**What to do**
Copy out the data that comes next, character for character, and leave the images aside.
-*-*-
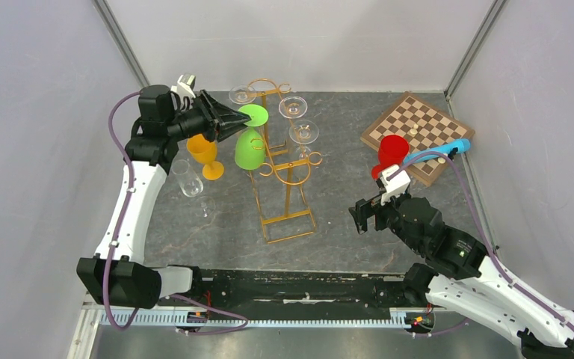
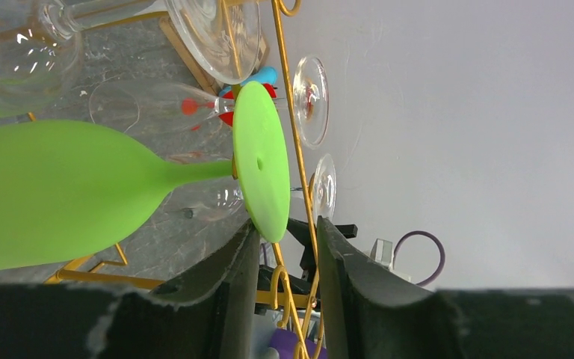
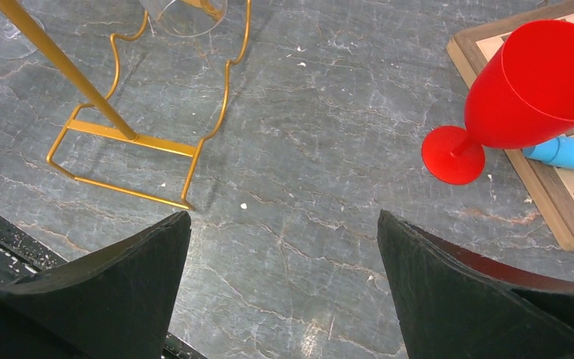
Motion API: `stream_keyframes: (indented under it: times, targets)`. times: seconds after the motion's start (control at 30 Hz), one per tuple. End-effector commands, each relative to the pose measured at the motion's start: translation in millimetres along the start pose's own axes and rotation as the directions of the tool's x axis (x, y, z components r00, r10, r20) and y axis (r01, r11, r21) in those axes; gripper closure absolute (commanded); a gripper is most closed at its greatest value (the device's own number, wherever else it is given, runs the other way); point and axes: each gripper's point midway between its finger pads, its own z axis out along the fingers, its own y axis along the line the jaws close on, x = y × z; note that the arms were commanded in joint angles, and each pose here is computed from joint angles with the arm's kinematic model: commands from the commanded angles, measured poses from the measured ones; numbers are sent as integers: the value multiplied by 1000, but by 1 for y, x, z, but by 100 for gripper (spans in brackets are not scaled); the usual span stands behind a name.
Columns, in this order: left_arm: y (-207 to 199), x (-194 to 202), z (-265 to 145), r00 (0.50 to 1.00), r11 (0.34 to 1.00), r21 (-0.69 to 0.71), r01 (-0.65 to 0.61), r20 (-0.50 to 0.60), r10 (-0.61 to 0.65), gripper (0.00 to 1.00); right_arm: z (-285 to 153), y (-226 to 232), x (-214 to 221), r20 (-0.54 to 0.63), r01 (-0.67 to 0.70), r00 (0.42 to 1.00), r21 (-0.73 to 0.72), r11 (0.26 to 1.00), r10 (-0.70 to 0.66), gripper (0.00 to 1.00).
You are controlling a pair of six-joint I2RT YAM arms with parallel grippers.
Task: Take the wine glass off the wine glass rack
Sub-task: Pick up the wine glass from the wine rack.
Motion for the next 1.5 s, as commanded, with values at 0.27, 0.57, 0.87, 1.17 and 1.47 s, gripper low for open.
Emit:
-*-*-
**Answer**
Motion API: `stream_keyframes: (indented under it: times, targets)`. times: seconds after the motion's start (control at 30 Hz), one per tuple. End-effector commands, each relative to the pose measured at the motion's start: translation in millimetres along the start pose's own axes and rotation as the directions of the tool's x axis (x, y, z components r00, r10, r20) and y axis (r01, r11, r21) in those axes; gripper closure absolute (commanded); a gripper is most closed at its greatest value (the device's own number, wherever else it is given, runs the other way); point and axes: each gripper's point midway between its finger pads, its own z axis out along the fingers, its own y axis along the line the jaws close on, x = y × z; note that the arms were commanded in joint angles, and each pose here is computed from joint angles with the arm's kinematic model: commands from the commanded angles, measured poses from the measured ones; numbers are sent as integers: the value multiplied by 1000, but by 1 for y, x, z, but by 100 for gripper (spans in brackets are not scaled); the usual span stands behind a name.
Columns, in this order: left_arm: y (-207 to 199), x (-194 to 202), z (-265 to 145), r00 (0.50 to 1.00), r11 (0.34 to 1.00), r21 (-0.69 to 0.71), r01 (-0.65 to 0.61), r20 (-0.50 to 0.60), r10 (-0.61 to 0.65), gripper (0.00 to 1.00); right_arm: z (-285 to 153), y (-226 to 232), x (-214 to 221), r20 (-0.54 to 0.63), r01 (-0.67 to 0.70), r00 (0.42 to 1.00), r21 (-0.73 to 0.72), r11 (0.26 to 1.00), r10 (-0.70 to 0.66), gripper (0.00 to 1.00).
You are controlling a pair of six-joint I2RT YAM arms with parallel grippers.
Task: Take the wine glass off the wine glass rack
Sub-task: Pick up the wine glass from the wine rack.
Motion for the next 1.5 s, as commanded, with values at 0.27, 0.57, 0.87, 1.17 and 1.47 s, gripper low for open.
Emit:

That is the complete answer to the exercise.